### Exercise aim:
Scan the data below and pick out the lines containing the word "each".

[Items from a dataset]

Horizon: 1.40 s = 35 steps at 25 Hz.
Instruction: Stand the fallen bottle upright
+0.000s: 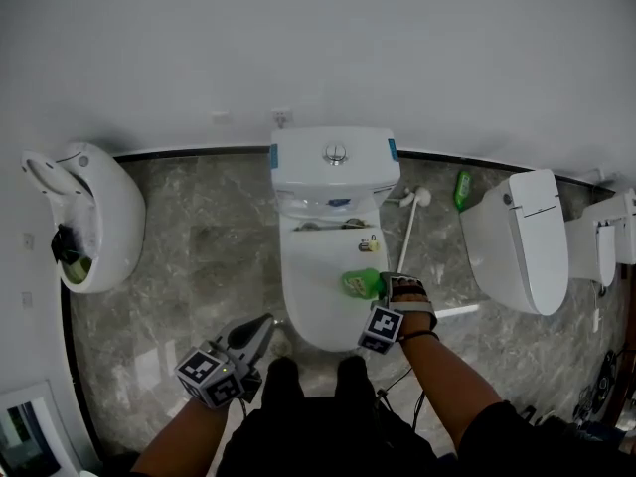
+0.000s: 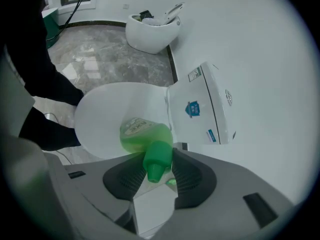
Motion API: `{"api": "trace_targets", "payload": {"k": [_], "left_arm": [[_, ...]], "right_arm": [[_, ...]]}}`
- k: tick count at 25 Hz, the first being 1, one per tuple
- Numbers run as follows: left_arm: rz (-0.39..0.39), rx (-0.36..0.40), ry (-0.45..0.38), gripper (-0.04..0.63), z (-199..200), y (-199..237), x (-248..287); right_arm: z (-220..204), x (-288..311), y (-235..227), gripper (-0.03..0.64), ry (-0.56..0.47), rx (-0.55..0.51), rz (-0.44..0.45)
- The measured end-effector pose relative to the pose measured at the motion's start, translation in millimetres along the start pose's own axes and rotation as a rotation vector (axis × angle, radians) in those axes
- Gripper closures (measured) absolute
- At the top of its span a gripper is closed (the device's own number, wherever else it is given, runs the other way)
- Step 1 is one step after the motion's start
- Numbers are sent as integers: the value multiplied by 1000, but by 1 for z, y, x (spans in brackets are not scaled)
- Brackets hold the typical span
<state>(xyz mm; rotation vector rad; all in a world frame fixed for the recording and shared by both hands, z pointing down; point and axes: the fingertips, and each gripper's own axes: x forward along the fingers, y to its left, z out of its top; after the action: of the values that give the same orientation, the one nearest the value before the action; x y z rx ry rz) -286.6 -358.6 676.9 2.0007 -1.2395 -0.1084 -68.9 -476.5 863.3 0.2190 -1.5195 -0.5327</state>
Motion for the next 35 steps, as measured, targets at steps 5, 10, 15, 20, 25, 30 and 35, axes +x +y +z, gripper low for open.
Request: {"api": "trace_targets", "payload": {"k": [5,10,15,20,25,30,35], "left_arm": [[30,24,24,573,-8,5,-20],[28,29,24,574,-11,0,-29],[29,29,29,572,-13,-3,-32],[23,32,36,573,-15,-12,-31],[18,35,34,573,-10,-25,-23],[-6,48,28,574,-9,-41,-15],[-12,55,14,574,-1,-58,-14]], "right_arm": [[21,-11,9,433,-34,-40,4],[30,-17,23,426,-32,-27,19],[26,-19,19,417,-45,15,13],[29,-42,14,374,-116,117,48],[11,-49,14,367,-131,149,24],[-13,-63,16,367,-151,211,30],[-38,-92,6,368,-187,313,37]]}}
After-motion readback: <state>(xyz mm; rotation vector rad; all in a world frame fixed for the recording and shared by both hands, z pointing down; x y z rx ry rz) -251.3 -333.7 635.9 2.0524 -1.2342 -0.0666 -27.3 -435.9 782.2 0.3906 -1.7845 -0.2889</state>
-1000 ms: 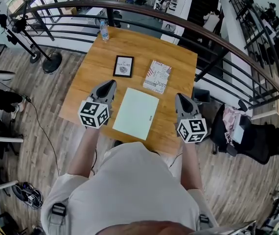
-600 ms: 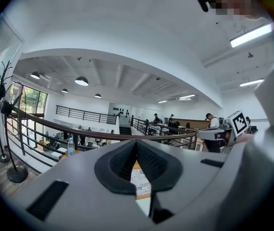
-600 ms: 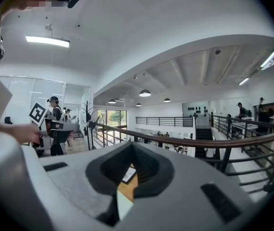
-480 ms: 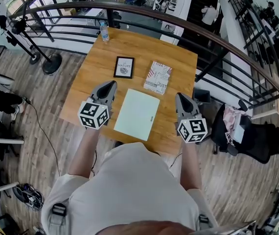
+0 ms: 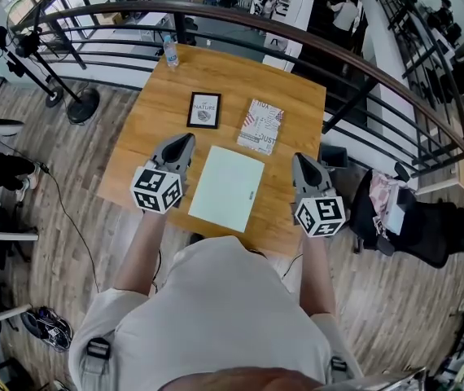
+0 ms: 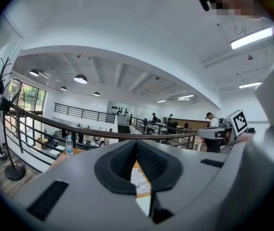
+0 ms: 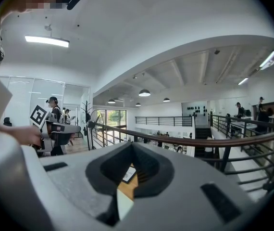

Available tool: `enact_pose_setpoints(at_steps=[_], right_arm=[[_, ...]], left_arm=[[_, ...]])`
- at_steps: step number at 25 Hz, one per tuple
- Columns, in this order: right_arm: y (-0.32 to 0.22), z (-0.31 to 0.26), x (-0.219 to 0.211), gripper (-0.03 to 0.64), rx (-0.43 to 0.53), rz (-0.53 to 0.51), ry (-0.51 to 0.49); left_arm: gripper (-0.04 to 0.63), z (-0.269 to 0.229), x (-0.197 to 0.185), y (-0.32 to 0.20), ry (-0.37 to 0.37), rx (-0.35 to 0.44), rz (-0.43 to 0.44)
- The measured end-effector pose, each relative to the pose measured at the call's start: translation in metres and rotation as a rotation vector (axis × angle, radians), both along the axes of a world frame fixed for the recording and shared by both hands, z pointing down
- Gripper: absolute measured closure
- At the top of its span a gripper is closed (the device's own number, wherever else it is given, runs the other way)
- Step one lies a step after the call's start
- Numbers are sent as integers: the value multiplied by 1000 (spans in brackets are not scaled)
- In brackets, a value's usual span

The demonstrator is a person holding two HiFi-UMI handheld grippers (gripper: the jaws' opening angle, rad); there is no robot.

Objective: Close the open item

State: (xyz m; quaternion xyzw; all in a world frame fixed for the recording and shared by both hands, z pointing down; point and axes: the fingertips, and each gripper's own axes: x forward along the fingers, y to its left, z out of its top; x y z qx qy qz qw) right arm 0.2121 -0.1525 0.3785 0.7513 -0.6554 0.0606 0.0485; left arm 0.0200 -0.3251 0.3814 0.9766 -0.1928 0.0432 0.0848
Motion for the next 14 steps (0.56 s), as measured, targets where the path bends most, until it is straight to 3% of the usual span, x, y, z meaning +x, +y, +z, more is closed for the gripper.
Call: enact_pose_setpoints(at_steps=[14], right_arm=[[2, 0, 2, 614, -8, 10, -6]], left_arm=[[600, 2, 4, 2, -7, -9, 15]])
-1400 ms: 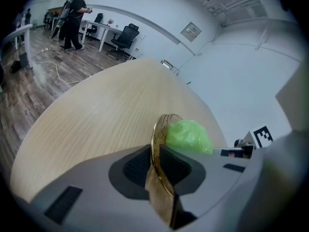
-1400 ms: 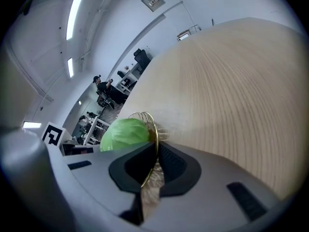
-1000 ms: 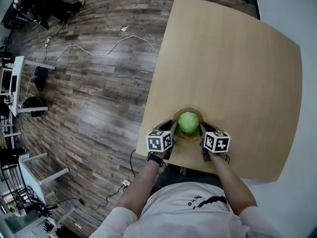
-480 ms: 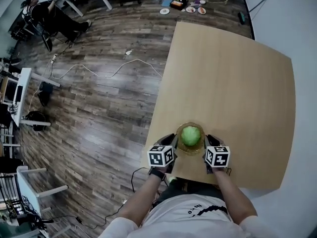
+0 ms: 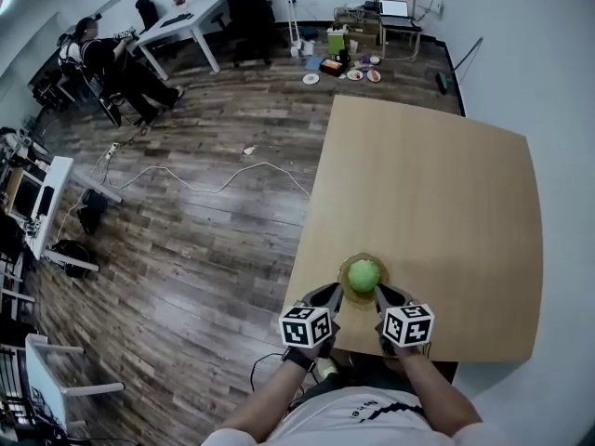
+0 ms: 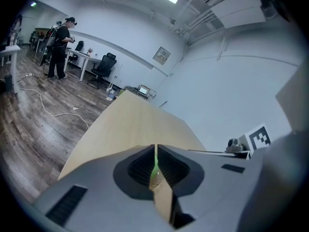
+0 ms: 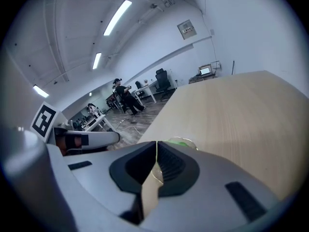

### Task solution:
<state>(xyz mm; rotation vector rad; all in a world frame fixed for the recording and shared by both hands, z pointing down; point and axes: the fingertips, and each gripper's own axes: x forward along the fingers, y to its left, z out of its top; after the action: of the values that give the same orientation, the one nearest the value before the action; x y z rx ry rz) -286.6 -358.6 676.9 2.0007 -1.2395 -0.1084 -68.9 -476.5 863.3 0.2190 -1.5195 -0.5327</state>
- The measured end-effector pose, each relative to the pose measured at the call's start: translation in metres and rotation as a rotation vector (axis × angle, radians), both along the axes of a world frame fixed for the recording and shared by both hands, z pointing down
State: (xyz m; quaternion xyzw; all in a world frame fixed for the recording and shared by both hands, z pointing down; point and axes: the fingertips, and each gripper's own axes: x forward along the fingers, y to its left, z out of its top; x y z qx qy qz qw) right arm 0.2121 -0.1525 0.3785 0.7513 -0.6554 0.0606 0.0485; left arm 0.0200 -0.3251 0.3814 0.9766 -0.1928 0.0432 0.0848

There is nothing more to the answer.